WHAT THE EXERCISE ASKS: Your answer must contain only the lines from the one containing "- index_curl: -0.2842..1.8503" through the end of the entries below, reproduced character for character.

....

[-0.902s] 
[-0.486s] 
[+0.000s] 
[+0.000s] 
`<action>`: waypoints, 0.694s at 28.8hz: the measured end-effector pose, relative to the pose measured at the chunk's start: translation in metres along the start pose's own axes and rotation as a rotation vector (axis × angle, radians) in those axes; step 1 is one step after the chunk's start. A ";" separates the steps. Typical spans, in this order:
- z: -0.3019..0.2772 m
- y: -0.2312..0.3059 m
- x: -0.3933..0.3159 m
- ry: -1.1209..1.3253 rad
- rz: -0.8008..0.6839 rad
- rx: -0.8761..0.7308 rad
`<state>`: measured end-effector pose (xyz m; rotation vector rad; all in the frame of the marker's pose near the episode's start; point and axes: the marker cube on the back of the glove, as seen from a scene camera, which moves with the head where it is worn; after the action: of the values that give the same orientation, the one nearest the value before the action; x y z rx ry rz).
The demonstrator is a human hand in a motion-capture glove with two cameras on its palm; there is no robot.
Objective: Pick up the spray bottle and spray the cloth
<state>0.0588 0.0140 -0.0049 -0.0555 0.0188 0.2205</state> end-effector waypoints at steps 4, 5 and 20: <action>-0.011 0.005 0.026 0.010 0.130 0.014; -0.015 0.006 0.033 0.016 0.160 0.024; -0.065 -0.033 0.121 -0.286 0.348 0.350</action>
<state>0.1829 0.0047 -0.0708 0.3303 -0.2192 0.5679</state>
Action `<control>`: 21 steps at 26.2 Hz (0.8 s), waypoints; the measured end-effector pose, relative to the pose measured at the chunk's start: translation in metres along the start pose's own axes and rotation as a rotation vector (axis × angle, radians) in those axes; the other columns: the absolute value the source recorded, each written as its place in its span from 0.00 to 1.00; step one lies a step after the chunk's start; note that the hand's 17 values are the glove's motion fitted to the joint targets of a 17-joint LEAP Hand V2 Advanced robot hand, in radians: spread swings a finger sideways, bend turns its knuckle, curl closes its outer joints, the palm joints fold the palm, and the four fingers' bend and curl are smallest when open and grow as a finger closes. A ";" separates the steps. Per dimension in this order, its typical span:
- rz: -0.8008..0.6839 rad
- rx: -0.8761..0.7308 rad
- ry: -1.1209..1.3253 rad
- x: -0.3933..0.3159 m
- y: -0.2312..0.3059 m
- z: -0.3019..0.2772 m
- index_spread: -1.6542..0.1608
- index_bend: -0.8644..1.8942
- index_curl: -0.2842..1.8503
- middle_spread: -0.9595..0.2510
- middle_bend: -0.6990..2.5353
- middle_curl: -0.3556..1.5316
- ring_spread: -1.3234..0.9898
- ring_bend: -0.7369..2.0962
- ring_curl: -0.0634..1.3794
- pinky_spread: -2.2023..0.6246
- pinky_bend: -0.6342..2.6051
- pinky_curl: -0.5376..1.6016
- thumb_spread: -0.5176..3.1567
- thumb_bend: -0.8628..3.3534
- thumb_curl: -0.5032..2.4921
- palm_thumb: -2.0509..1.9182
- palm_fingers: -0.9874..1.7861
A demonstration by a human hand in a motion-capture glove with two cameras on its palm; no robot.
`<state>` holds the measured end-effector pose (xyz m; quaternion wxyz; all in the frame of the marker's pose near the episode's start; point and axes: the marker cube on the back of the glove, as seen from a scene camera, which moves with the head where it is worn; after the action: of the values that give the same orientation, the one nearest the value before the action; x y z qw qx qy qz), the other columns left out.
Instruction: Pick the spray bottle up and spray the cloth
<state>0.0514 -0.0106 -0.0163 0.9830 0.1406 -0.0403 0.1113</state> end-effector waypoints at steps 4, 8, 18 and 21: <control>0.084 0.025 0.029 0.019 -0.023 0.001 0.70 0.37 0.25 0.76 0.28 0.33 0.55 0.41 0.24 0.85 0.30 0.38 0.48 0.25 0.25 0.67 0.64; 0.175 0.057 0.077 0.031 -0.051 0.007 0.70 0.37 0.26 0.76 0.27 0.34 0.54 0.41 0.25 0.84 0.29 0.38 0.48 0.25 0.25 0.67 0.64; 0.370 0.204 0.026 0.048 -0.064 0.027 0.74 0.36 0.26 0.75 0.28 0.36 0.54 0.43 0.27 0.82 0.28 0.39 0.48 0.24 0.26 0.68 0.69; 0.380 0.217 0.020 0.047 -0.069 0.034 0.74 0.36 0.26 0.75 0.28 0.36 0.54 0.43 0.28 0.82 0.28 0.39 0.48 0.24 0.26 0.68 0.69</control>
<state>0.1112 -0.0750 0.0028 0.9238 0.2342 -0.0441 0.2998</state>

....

TASK RESPONSE:
- index_curl: -0.2842..1.8503
- middle_spread: -0.9595..0.2510
- middle_bend: -0.6990..2.5353
- middle_curl: -0.3556..1.5316
- ring_spread: -1.3234..0.9898
- ring_bend: -0.7369..2.0962
- ring_curl: -0.0634..1.3794
- pinky_spread: -2.2023..0.6246
- pinky_bend: -0.6342..2.6051
- pinky_curl: -0.5376..1.6016
- thumb_spread: -0.5176..3.1567
- thumb_bend: -0.8628..3.3534
- thumb_curl: -0.5032..2.4921
- palm_thumb: -2.0509..1.9182
- palm_fingers: -0.9874..1.7861
A demonstration by a human hand in a motion-capture glove with two cameras on its palm; no robot.
`<state>` holds the measured end-effector pose (xyz m; quaternion wxyz; all in the frame of the marker's pose near the episode's start; point and axes: the marker cube on the back of the glove, as seen from a scene camera, which moves with the head where it is worn; after the action: of the values that give the same orientation, the one nearest the value before the action; x y z qw qx qy qz), the other columns left out.
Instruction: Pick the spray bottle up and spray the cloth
<state>0.0514 -0.0106 -0.0163 0.9830 0.1406 -0.0403 0.1113</state> end-effector waypoints at steps 4, 8, 18 and 21: <control>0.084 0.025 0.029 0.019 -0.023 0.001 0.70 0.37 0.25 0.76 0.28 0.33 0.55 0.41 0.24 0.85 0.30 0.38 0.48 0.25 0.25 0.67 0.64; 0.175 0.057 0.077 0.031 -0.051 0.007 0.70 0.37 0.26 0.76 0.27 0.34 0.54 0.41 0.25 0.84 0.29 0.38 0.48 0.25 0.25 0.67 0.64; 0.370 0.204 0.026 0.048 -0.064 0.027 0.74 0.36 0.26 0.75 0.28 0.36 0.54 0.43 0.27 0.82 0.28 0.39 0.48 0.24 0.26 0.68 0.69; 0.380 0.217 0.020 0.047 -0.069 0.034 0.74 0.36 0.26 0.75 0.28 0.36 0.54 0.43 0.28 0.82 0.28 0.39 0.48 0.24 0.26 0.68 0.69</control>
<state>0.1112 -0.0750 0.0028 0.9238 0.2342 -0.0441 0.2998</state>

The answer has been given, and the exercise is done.